# EXERCISE DESCRIPTION
Print this span of the material below exactly: the line with "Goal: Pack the", the line with "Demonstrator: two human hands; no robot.", and every line between them, but nothing else.

-- INPUT DATA follows --

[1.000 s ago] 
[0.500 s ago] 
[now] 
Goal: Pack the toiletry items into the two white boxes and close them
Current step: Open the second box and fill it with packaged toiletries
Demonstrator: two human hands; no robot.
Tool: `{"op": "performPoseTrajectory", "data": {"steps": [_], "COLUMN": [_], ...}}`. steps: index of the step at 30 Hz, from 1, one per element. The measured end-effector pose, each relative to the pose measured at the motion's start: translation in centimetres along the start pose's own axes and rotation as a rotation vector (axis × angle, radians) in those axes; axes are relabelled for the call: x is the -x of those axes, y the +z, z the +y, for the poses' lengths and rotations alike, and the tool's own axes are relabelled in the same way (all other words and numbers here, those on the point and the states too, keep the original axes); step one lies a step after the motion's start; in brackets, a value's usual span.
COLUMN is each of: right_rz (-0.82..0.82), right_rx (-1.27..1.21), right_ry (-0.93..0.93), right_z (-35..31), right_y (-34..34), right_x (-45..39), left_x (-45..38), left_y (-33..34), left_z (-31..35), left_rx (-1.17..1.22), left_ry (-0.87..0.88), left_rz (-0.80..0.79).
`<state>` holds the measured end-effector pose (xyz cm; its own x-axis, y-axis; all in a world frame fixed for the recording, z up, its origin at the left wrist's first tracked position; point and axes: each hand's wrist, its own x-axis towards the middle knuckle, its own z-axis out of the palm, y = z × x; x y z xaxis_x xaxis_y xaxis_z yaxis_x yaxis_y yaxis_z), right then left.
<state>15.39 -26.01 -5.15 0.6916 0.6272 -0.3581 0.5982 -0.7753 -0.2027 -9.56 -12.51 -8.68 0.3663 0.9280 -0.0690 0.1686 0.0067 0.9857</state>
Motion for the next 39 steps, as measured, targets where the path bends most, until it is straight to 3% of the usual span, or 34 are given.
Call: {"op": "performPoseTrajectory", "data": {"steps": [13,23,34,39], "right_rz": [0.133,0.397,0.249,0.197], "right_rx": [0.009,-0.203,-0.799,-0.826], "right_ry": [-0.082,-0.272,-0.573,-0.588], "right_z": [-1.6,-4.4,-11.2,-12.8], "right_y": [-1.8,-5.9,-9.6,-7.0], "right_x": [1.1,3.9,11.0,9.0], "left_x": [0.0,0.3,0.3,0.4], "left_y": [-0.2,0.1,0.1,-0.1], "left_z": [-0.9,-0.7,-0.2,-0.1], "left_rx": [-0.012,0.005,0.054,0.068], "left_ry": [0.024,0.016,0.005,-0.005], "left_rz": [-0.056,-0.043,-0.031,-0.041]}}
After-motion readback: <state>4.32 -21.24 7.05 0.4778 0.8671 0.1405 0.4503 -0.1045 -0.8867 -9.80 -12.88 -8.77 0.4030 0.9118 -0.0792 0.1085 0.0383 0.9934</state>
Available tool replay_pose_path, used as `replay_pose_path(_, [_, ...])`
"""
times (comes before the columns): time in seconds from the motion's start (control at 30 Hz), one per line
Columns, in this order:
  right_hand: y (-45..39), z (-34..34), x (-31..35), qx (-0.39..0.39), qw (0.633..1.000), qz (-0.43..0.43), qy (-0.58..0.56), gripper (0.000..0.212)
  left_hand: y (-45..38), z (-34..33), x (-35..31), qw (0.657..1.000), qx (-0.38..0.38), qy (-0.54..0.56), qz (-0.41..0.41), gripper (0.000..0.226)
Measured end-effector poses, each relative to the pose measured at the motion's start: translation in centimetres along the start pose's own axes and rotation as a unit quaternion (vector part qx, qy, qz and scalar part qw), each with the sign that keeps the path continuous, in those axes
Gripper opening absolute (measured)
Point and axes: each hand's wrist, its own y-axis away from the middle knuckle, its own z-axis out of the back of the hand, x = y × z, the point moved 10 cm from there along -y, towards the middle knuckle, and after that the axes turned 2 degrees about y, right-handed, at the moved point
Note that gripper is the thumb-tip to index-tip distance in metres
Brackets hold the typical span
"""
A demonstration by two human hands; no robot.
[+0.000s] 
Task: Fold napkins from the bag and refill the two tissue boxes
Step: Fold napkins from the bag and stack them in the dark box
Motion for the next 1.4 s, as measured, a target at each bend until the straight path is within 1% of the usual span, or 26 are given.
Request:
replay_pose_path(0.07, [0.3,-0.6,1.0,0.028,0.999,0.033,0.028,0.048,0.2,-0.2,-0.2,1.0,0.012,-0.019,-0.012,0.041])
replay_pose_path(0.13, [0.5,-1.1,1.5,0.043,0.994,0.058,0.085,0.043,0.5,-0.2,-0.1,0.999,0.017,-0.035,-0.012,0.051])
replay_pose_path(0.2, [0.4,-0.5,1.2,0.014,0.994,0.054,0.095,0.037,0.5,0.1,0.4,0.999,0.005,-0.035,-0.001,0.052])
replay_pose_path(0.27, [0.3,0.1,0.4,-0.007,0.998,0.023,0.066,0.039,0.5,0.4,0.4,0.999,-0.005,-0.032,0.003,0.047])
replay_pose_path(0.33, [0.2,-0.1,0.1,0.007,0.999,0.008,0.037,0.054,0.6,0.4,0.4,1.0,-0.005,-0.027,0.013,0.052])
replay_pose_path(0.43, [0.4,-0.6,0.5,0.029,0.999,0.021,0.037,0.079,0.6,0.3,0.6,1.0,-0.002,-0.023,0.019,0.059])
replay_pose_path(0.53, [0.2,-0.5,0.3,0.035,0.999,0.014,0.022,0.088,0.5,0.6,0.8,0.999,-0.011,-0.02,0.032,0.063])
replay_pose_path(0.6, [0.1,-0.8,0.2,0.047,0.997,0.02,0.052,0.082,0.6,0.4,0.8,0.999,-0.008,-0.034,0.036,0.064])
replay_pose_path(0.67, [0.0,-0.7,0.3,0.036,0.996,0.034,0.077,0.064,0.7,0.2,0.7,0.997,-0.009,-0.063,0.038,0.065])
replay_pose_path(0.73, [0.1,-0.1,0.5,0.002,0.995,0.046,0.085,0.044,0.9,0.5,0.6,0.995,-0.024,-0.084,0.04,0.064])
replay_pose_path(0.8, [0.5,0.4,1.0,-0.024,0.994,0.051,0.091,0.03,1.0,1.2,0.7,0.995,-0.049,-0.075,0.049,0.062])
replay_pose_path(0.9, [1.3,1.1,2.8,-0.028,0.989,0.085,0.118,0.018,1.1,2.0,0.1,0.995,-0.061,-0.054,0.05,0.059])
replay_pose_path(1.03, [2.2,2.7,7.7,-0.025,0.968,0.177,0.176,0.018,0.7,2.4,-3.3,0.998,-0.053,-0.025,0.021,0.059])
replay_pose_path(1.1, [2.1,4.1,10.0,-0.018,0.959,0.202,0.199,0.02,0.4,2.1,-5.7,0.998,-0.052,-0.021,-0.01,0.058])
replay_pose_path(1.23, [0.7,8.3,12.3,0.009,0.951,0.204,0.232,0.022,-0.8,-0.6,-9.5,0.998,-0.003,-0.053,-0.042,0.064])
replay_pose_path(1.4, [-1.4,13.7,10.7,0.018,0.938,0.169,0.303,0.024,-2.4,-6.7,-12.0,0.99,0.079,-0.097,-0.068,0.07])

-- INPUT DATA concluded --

# ANSWER BOX
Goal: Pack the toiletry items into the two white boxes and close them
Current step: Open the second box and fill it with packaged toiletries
Demonstrator: two human hands; no robot.

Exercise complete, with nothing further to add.